#### [Work instruction]
Copy each line below that contains "striped".

··········

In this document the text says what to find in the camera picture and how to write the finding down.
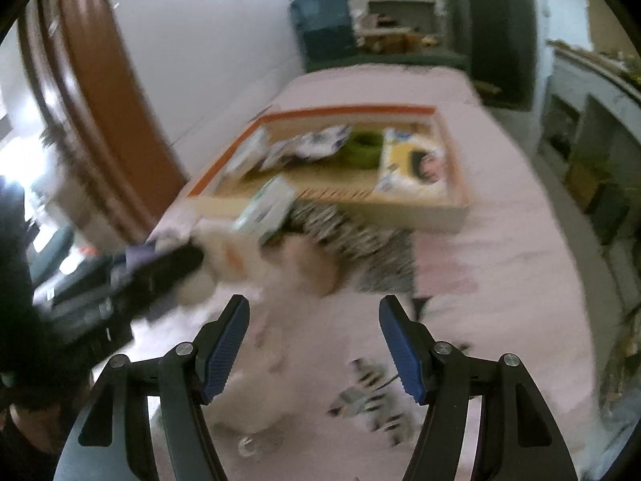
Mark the shallow cardboard box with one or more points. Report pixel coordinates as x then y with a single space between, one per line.
425 215

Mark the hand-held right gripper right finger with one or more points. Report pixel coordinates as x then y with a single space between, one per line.
400 355

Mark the person's left forearm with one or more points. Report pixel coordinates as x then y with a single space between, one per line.
25 441

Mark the yellow cartoon tissue packet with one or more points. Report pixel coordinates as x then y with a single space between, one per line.
410 170

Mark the low green bench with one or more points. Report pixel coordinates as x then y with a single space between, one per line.
400 60

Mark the leopard print scrunchie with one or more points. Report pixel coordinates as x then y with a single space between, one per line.
350 245

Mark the white plush bear purple dress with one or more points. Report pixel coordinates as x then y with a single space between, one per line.
220 255

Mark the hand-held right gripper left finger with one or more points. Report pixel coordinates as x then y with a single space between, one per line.
225 350

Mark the blue white wipes packet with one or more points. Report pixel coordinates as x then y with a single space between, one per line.
310 145

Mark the green metal shelf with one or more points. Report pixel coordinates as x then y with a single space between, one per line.
395 2

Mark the black refrigerator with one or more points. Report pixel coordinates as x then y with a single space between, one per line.
496 25

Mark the white kitchen counter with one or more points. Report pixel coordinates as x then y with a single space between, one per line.
601 95

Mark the green planter crate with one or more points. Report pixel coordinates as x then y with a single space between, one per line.
611 215

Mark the white plush bear pink hat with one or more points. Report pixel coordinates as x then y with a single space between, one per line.
265 360

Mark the peach soft ball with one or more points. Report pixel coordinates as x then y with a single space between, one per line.
308 265

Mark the brown wooden door frame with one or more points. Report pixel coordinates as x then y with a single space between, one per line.
110 100

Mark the cardboard wall sheet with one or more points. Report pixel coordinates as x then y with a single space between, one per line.
611 20

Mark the wooden planter crate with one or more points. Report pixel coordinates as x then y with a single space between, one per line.
581 185

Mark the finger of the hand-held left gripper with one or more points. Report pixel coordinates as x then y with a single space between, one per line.
170 265

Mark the clear plastic bag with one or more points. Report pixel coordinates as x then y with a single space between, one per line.
623 360

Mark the blue water jug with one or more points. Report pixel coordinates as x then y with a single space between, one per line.
320 20

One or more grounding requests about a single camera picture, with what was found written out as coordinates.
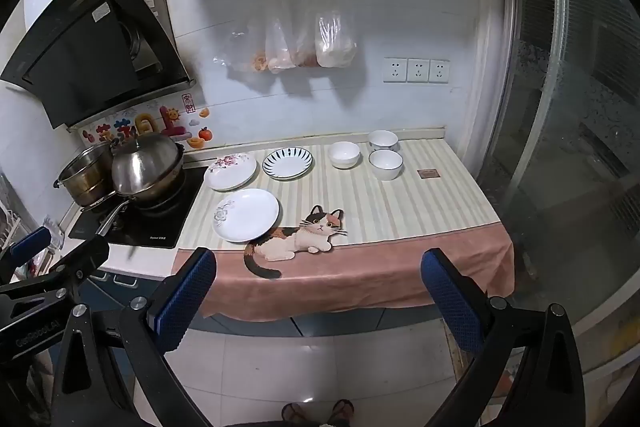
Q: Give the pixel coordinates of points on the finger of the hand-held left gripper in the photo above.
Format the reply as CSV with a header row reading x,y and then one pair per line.
x,y
82,257
31,244

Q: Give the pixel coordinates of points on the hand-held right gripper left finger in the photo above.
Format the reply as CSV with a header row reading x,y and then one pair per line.
x,y
184,299

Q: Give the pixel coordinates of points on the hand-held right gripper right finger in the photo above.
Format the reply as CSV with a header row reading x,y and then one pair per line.
x,y
450,307

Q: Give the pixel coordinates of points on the grey flower white plate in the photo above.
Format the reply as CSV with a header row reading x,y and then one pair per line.
x,y
247,217

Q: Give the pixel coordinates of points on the pink flower plate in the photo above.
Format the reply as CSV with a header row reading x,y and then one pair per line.
x,y
231,174

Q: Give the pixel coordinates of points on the white bowl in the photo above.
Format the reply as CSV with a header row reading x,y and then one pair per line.
x,y
383,140
344,155
386,164

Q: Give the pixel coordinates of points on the blue striped rim plate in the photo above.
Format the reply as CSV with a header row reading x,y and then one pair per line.
x,y
287,163

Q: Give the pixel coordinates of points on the black induction cooktop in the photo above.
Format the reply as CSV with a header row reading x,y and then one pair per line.
x,y
150,227

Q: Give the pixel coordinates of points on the steel stockpot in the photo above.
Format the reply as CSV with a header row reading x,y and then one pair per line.
x,y
87,174

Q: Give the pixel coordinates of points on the steel wok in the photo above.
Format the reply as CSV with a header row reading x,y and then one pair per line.
x,y
155,197

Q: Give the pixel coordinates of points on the striped cat print tablecloth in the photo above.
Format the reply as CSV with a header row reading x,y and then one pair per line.
x,y
410,217

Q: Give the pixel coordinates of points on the steel wok lid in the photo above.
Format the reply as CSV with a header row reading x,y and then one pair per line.
x,y
147,162

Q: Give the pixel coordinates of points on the small brown coaster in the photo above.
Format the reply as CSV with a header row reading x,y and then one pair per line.
x,y
429,173

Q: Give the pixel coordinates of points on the person's right foot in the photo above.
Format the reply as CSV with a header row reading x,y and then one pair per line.
x,y
341,412

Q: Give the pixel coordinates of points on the person's foot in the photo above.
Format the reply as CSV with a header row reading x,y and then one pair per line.
x,y
293,413
341,412

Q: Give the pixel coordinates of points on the person's left foot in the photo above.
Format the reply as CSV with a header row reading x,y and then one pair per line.
x,y
293,413

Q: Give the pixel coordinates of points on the black range hood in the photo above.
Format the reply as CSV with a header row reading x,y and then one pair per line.
x,y
85,52

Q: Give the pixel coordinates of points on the clear plastic bag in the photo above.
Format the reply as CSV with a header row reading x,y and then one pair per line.
x,y
336,39
306,52
280,49
246,52

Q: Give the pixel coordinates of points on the colourful wall stickers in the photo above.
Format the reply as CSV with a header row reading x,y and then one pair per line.
x,y
150,119

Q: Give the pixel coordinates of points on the white wall socket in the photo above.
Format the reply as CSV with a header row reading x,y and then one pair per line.
x,y
440,71
418,70
395,70

··········

#### [Answer box]
Q: Give the pixel coordinates of points on the blue striped rim plate in the photo above.
Q: Give the pixel coordinates of points on the striped cat print tablecloth in the photo above.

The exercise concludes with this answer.